After another disappointing playoff finish, the Washington Capitals elected to keep the status quo, leaving the roster relevantly unchanged. The hope was that the Capitals would once again dominate the regular season. But early on, chemistry was surprisingly a problem, as was its offense, one of Washington’s biggest strengths.
It was an up-and-down first quarter for Alex Ovechkin, Evgeny Kuznetsov and Nicklas Backstrom, but coach Barry Trotz managed to fix the team’s goal-scoring struggles with one simple solution.
Justin Williams to the Top Line
The Capitals signed veteran wing Justin Williams last summer to help provide experience come playoff time. Williams won a pair of Stanley Cups and a Conn Smythe Trophy during his seven seasons with the Los Angeles Kings. But lately, the 35-year-old is providing a lot more than just experience.
Trotz moved Williams up to the top line alongside Ovechkin and Kuznetsov on Dec. 7 against the Boston Bruins. It’s probably not a coincidence that Washington won five of its last six games since the change.
Williams has taken full advantage of his opportunity to play with Ovechkin. He has seven goals and 11 points this season, and five of his markers and six of his points were scored in the six games since he moved up to the top line.
The trio has fixed the chemistry problems on Washington’s top line. They are the perfect blend of size, toughness and skill.
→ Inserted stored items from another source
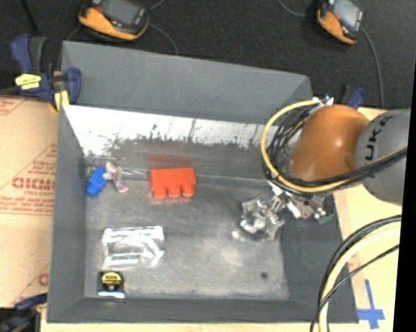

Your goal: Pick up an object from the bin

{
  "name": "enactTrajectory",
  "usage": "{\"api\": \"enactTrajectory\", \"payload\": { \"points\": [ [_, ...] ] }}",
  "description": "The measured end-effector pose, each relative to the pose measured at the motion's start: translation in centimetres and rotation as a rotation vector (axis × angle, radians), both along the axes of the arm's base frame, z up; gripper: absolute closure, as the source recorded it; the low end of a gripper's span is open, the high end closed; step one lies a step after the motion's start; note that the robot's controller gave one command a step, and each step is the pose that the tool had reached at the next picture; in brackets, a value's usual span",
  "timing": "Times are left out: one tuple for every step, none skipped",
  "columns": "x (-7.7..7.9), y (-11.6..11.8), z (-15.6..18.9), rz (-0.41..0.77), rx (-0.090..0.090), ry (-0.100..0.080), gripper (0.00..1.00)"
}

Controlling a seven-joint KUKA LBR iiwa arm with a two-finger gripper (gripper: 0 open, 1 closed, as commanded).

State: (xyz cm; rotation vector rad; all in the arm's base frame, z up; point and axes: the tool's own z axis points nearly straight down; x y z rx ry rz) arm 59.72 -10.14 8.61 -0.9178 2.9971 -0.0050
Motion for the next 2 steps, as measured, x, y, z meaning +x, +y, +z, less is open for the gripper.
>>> {"api": "enactTrajectory", "payload": {
  "points": [
    [0.2,-0.1,1.0,-0.002,-0.001,-0.002,1.00],
    [0.5,-0.2,10.9,-0.007,-0.002,-0.005,1.00]
  ]
}}
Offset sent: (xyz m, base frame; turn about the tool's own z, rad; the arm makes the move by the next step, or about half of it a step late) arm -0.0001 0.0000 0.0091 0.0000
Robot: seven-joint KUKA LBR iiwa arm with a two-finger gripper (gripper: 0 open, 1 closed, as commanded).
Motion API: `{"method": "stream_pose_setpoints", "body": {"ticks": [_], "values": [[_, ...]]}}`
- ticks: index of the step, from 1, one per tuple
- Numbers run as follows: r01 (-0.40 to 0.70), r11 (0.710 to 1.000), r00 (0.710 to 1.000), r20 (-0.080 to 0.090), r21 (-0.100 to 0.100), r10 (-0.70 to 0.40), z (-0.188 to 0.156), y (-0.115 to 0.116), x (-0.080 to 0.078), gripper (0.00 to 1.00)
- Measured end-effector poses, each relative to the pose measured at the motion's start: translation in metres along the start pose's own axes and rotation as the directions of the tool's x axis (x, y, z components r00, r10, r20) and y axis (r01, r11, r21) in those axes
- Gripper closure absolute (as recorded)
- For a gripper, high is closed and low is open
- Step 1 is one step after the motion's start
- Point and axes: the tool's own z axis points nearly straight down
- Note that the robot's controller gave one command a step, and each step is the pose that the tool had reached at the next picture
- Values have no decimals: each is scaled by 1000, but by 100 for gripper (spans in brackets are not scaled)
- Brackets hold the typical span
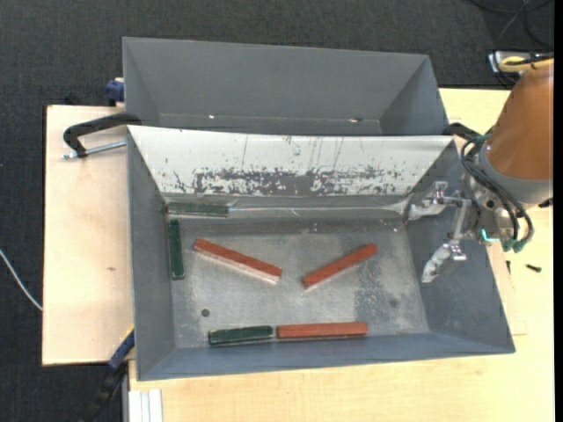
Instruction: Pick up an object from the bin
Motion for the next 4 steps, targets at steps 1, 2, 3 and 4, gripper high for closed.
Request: {"method": "stream_pose_setpoints", "body": {"ticks": [1,2,3,4], "values": [[2,1000,1000,9,2,-2,-4,1,-2,0],[6,1000,1000,10,2,-6,-3,1,-3,0],[237,972,971,10,4,-237,47,18,-14,0],[195,981,981,10,3,-195,97,30,-25,0]]}}
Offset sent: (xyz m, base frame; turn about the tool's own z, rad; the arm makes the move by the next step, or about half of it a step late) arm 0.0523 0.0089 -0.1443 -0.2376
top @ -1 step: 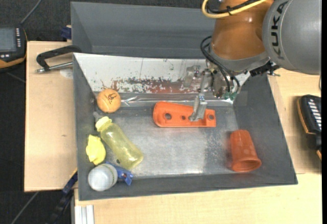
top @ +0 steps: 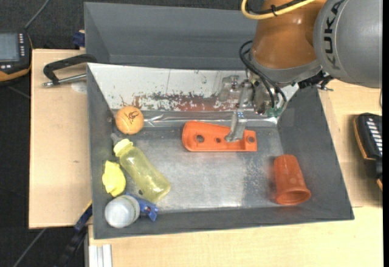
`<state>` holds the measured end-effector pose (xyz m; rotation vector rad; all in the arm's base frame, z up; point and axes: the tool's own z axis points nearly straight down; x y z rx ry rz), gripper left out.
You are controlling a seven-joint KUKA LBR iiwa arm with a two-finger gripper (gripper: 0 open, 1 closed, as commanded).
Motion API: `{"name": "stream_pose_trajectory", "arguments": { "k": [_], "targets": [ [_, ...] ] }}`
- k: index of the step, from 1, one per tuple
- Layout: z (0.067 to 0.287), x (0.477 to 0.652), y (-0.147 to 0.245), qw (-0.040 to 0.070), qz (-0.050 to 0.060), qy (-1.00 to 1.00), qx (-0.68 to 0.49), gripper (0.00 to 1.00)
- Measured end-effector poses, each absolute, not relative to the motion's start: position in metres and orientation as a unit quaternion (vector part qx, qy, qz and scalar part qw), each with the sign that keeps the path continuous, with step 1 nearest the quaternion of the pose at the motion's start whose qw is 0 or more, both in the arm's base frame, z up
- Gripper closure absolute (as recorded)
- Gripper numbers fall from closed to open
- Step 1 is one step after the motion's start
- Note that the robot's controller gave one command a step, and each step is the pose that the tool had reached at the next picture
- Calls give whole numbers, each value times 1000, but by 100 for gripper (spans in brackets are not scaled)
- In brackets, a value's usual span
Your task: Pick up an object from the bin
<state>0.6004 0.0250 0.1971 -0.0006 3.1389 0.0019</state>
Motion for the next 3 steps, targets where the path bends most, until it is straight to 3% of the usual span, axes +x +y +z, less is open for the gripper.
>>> {"name": "stream_pose_trajectory", "arguments": {
  "k": [1,2,3],
  "targets": [
    [124,596,23,1,1,1000,15,0],
    [106,589,24,-1,1,998,70,0],
    [120,591,20,4,2,991,131,0]
  ]
}}
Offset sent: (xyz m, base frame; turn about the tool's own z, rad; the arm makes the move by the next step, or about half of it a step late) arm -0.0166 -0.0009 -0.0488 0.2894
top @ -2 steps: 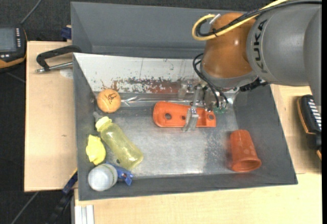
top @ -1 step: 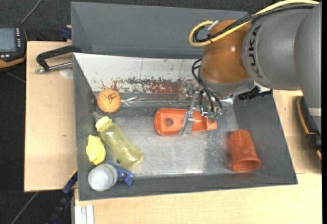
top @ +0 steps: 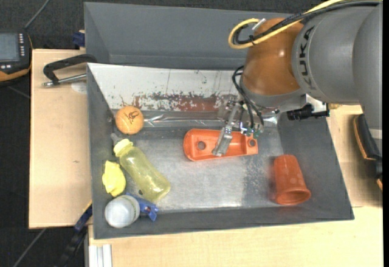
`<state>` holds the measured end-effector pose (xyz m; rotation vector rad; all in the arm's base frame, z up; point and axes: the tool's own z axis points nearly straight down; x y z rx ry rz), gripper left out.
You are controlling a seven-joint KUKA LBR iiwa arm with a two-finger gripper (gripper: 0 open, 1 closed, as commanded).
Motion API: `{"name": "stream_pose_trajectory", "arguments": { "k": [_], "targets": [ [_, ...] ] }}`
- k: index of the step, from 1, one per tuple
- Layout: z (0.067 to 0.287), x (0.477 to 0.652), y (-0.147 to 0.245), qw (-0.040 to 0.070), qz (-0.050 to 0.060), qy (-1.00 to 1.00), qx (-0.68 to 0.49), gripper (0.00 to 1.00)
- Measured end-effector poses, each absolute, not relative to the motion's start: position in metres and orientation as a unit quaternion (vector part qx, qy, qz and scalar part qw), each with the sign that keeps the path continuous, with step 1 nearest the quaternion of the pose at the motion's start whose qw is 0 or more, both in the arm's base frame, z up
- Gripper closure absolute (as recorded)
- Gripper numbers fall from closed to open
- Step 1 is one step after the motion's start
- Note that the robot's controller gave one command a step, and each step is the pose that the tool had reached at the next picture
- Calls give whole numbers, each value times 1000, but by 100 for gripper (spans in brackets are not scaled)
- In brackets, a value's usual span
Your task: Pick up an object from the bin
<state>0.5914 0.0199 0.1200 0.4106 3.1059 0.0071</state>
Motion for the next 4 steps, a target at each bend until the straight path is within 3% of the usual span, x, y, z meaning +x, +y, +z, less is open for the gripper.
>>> {"name": "stream_pose_trajectory", "arguments": {
  "k": [1,2,4],
  "targets": [
    [68,585,2,-3,1,990,138,0],
    [71,588,-10,4,3,992,124,100],
    [73,587,-10,4,3,992,124,100]
  ]
}}
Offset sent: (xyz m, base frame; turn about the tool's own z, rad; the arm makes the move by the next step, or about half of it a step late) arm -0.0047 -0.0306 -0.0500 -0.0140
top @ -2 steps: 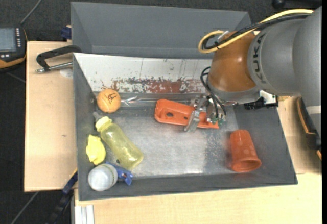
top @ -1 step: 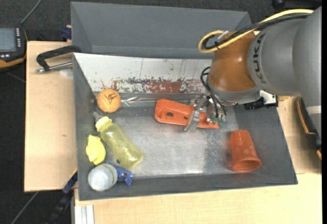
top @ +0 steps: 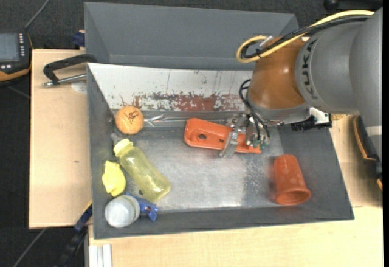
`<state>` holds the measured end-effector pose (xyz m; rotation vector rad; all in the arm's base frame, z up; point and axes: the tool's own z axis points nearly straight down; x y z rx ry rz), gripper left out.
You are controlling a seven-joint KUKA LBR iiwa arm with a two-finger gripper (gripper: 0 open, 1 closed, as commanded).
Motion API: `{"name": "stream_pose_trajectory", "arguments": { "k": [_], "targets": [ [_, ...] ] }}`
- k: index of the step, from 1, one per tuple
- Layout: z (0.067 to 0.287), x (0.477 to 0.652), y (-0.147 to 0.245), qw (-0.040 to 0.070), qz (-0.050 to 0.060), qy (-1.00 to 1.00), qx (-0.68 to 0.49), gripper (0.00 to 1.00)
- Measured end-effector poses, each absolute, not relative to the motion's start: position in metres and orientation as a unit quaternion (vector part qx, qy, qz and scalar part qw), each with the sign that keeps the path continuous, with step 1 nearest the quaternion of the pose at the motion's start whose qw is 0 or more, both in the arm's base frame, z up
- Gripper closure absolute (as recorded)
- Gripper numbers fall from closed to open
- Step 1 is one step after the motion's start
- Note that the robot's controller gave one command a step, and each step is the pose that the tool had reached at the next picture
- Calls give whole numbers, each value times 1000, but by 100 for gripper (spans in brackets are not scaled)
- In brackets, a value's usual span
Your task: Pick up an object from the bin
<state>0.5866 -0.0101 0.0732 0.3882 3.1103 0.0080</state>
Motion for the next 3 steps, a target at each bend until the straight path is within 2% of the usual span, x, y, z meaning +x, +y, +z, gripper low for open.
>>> {"name": "stream_pose_trajectory", "arguments": {
  "k": [1,2,3],
  "targets": [
    [92,585,-10,1,3,992,124,100],
    [115,589,-10,8,3,992,124,100],
    [124,588,-10,8,3,992,124,100]
  ]
}}
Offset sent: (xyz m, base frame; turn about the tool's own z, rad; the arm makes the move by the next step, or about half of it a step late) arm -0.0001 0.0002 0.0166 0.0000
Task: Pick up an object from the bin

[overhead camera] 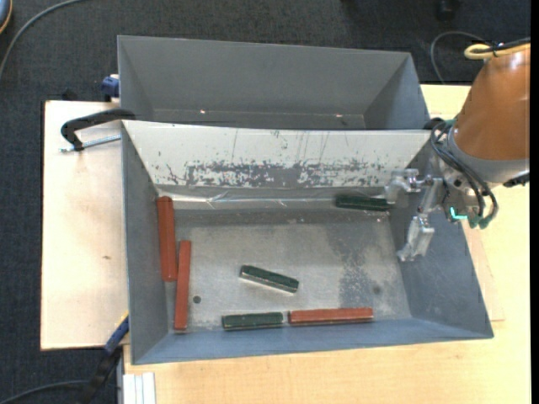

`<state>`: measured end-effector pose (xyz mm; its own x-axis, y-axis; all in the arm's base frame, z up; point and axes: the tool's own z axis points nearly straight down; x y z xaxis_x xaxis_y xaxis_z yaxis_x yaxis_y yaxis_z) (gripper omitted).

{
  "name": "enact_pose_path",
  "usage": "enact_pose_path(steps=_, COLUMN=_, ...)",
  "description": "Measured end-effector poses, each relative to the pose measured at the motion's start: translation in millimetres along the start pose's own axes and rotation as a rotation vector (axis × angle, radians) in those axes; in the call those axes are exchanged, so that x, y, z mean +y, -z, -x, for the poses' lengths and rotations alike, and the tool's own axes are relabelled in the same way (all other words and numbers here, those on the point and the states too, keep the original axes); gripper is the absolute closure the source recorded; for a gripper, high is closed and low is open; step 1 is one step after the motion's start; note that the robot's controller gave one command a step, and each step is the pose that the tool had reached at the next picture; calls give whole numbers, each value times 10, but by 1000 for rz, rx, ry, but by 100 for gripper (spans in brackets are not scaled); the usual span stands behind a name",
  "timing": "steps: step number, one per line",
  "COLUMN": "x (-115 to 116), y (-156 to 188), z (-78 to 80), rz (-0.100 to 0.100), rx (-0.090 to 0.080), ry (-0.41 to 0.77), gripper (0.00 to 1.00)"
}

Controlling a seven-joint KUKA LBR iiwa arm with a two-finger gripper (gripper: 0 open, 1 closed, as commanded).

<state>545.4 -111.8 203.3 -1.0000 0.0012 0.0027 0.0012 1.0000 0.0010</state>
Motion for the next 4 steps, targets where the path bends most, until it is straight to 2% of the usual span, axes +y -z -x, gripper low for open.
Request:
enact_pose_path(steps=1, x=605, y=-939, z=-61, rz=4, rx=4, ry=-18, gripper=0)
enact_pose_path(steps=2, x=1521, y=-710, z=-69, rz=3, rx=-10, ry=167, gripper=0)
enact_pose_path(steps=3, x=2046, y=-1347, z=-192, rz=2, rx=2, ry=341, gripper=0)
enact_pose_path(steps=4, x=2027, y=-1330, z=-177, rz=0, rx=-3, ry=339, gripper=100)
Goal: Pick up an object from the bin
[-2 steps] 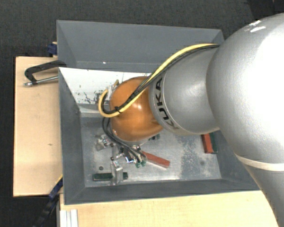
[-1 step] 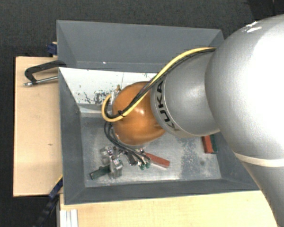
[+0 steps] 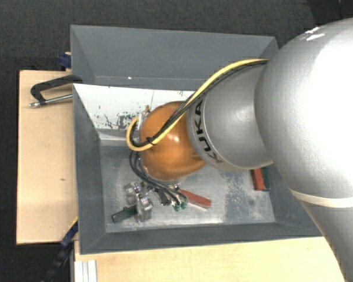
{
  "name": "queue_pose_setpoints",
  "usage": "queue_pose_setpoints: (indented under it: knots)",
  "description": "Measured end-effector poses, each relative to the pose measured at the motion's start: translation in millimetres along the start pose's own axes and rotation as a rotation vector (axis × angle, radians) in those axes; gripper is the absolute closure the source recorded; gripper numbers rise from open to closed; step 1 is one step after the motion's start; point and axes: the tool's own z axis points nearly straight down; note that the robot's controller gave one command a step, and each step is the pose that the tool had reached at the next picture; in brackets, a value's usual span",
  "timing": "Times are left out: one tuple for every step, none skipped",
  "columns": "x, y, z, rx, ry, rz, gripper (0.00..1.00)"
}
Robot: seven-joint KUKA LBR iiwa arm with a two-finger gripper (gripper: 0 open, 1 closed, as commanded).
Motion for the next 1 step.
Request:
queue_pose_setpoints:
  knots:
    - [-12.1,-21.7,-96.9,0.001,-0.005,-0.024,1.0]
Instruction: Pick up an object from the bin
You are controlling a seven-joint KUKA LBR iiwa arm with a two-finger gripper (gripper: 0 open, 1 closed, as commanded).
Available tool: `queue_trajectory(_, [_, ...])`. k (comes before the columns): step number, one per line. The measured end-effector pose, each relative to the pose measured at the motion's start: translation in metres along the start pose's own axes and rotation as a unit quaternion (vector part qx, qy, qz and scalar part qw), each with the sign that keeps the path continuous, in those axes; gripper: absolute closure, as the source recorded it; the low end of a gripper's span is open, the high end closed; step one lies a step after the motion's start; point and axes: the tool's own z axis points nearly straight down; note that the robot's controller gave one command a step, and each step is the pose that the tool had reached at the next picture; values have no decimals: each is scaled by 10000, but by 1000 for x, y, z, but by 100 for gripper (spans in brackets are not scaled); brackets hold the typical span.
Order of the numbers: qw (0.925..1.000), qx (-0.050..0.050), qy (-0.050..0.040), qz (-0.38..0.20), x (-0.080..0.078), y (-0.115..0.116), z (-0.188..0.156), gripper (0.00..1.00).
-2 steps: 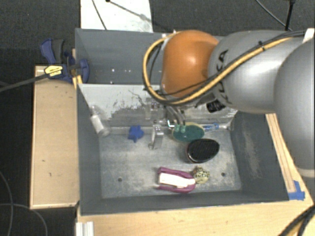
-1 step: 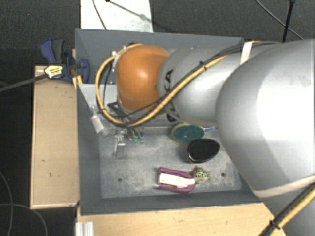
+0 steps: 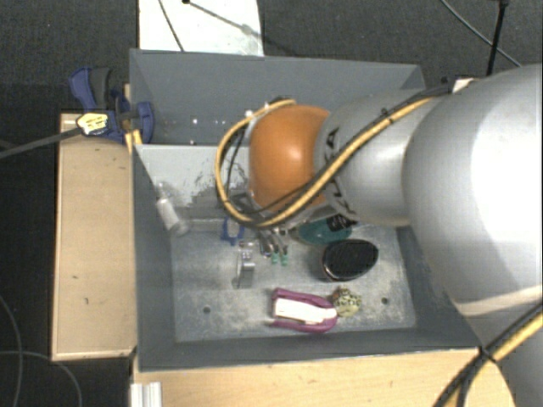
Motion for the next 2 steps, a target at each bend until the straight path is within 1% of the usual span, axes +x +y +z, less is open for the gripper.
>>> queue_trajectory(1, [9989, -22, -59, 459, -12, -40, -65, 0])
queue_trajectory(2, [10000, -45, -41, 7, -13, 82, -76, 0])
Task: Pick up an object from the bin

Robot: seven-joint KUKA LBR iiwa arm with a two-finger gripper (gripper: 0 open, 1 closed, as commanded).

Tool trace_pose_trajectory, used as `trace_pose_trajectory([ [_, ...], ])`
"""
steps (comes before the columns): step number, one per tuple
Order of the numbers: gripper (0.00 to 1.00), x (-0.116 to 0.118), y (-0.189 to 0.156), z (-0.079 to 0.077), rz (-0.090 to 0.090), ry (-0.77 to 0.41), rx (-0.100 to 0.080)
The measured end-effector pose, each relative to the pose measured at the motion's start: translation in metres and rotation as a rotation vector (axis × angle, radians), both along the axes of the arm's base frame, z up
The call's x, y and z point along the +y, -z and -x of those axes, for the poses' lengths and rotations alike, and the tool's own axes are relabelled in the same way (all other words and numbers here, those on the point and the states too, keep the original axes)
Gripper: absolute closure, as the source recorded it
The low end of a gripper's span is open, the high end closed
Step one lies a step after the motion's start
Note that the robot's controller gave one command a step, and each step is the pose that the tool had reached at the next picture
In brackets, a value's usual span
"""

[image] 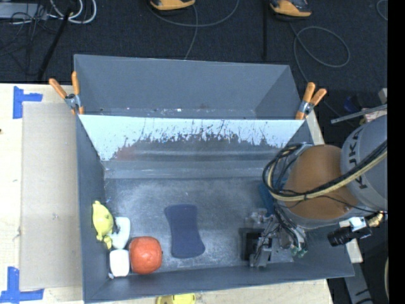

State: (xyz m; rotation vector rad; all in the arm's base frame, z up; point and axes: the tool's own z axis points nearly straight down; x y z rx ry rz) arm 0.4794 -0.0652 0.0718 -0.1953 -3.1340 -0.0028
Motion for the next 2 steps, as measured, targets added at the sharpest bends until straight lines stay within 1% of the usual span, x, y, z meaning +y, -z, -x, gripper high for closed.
trace_pose_trajectory([
  [1,1.00,-0.0003,0.0001,-0.0016,0.000,0.013,0.004],
  [2,1.00,0.0078,-0.0006,-0.0085,0.004,0.130,0.004],
])
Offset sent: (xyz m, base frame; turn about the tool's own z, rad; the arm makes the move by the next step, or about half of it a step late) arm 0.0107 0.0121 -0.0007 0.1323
Williams isn’t afraid to stick his nose in the dirty areas, leading to goals like this:
— Washington Capitals (@Capitals) December 17, 2016
Impact on Ovechkin
Ovechkin started the season strongly, but he cooled off after posting a hat trick versus St. Louis on Nov. 23. He failed to score over the next seven games and, including a hat trick, Ovechkin had five goals in a 15-game span.
By no means is that a terrible pace, but over the course of an entire season, averaging five scores in 15 games would equate to a 27-goal season. That would be un-Ovechkin-like.
He has found his scoring touch again since Williams joined his line, with a pair of goals and four points in the last four games.
Granted, three of his four points, including both scores, have come on the power play, but it’s hard to deny Williams’ impact. Ovechkin gained confidence at even strength since the line change, which has translated to a more aggressive player on the power play.
The lineup change has also had an impact on Kuznetsov. He hasn’t scored since Nov. 23, but has seven assists in his last six games.
Is the Switch Sustainable?
The question now is whether or not this switch will be a long-term change. The days of Williams averaging over 18 minutes of ice time per game are over, so there must be doubts about whether he can play top forward minutes on a nightly basis.
Trotz has done his best to manage the 35-year-old’s ice time, and as a result, Williams is averaging 15:56 per game, which is the second-lowest mark of his career. Through the first 30 games last season, Williams averaged 16:48 per game, almost a full minute more than his average playing time in 2016-17.
In three of his last seven games, Williams has played at least 16:55 per game, so his playing time is increasing. But, his average ice time has stayed the same because he played under 14 minutes in two other contests.
Last Friday against Carolina, Trotz was able to limit Williams’ playing time to 13:11 by keeping him off the power play entirely. Most of the time, Washington will need Williams on the man advantage, but the Capitals have other playmakers who can give Williams a rest if he needs it. Keeping him healthy and on the top unit should be Trotz’s top priority.
Minutes down Across the Board
Another factor working in Williams’ favor is that the minutes for almost all of Washington’s top forwards has decreased this season. In each of the last four seasons, Ovechkin has averaged at least 20 minutes per game; over his entire career, he’s only finished one season with an average ice time under 20:00.
In 2016-17, Ovechkin is averaging 18:44 per game. During the team’s recent six-game winning streak, he averaged just 18:10 per contest. There has been a significant decrease in playing time for Backstrom and Oshie as well.
Washington won the Presidents’ Trophy last season, but the team wasn’t able to capture the real prize. Trotz has smartly realized that dominating the league as his team did a season ago isn’t the ultimate goal. Keeping his team fresh and ready to hit its stride in March and April is better.
It would be naïve to suggest that Williams is the sole reason for Washington’s recent hot streak, as it always takes more than one player to win hockey games. But clearly, moving him to the top line has been one of the team’s main driving forces of late. Despite his age and the desire to limit his minutes, Williams should stay on the top unit.